Did John Edwards really get chased into a stairwell by the Nat.ional En.quir.er after he was visiting his harridan mistress and love child at the Beverly Hilton? I can't bring myself to link to Drudge, or the Nat.ion.al En.quirer. Bleah. Here's Slate's take.

I like(d) John Edwards. I want(ed) Obama to pick him for VP. I believe(d) in John Edwards and his message. And I love how he and his wife seemingly picked up the pieces of their life after heartbreak and loss.

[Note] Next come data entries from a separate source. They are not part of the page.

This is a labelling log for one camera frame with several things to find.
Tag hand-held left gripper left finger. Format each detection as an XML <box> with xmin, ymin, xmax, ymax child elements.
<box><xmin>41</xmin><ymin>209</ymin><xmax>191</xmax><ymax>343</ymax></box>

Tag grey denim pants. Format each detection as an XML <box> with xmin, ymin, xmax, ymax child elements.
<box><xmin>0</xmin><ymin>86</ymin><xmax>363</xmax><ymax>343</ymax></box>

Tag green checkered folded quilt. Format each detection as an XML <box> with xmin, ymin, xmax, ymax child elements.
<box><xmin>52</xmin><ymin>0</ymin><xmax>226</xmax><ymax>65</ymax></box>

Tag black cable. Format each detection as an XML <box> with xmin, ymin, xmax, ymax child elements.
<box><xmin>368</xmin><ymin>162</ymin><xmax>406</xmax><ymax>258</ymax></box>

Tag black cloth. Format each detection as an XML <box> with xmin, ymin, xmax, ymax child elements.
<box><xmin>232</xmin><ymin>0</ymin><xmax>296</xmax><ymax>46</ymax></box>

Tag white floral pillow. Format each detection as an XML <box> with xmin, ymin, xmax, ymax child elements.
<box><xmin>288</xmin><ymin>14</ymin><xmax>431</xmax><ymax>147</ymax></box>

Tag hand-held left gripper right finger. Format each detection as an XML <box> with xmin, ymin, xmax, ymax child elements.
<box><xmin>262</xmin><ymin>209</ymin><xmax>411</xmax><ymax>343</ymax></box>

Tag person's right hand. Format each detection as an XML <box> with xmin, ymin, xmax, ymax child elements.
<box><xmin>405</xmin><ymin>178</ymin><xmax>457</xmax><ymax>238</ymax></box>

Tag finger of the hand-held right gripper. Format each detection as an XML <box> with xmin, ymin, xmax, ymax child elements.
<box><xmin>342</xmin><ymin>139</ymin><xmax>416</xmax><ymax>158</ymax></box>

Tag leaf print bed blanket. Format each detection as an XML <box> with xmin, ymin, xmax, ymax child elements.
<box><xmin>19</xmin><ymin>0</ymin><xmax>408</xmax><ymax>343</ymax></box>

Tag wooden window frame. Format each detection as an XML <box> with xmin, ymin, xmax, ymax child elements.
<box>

Really John Edwards? Really?

You're at the top of your game (well, not the top, but close). Your wife is fighting for her life. You have small children who need you and her. And a close to adult daughter who needs you. Please don't be true.

Sigh. How naive am I?

5 comments:

niobe said...

Mmm....in my view it's pretty safe to assume that just about every married politician (the male ones, anyway) has had at least one affair -- and usually several. I think it just goes with the territory. Power corrupts and so on. The smarter ones just don't get caught.

Which Box said...

Niobe, I don't disagree with you, I actually think there is something about the heady nature of power that does tend to lead to highly sexualized people in senior positions - not just politics but business, too. I just....in my "heroes" I don't want it to be true. The Slate piece was interesting because it hit on the hypocrisy angle - Edwards is nowhere near the 'wide stance' level, but he runs as a family guy, as a team with his wife. We probably know as much about his family as any other politician out there. It's integral to who he is. And I bought into it - maybe it was the whispers that as good looking as he was, why was he still with his wife. I wanted - want - to believe in the story. I want it not to matter that she gained weight and wasn't the looker she was in the beginning, but he was sticking with her, not looking for some trophy.

It's not just my recent experiences with fidelity or lack thereof (though of course that plays a part). I really, really hate the trophy wife thing. Though the Enquirer has gone out of their way to make sure no one thinks trophy wife when they look at the 'mistress.'

I cried when I watched the press conference announcing the return of her cancer. And I cheered that they were 'fighting on.' I believed in them, and in hi, and if it's true, I feel betrayed. Not personally betrayed of course, but, yeah, betrayed.

Tash said...

Let's just say I know people who know people who are saying this is true. And let's just say given the people I know and the people they know, I'm not surprised.

But dude, sleeping around on the wife while SHE FIGHTS CANCER? Not a good move.

Anonymous said...

Has anyone ever considered the fact that perhaps he and his wife have an understanding? When I was fighting cancer, and unable to have for several years, my husband had a f-buddy. It didn't happen often, but it happened. It's been 10 years since then, I'm over my illness, and our marriage is stronger than ever.

On the flipside, a friend of mine (female) had a f-buddy during the time when her husband was undergoing some health problems, with her husband's blessing... but it wasn't very good for their marriage.

All I'm saying is that this is a personal thing - and none of our business. We don't know what goes on behind closed doors.

Anonymous said...

For some reason the word s.e.x. was removed from my comment above - I was unable to have s.e.x. with my husband for several years.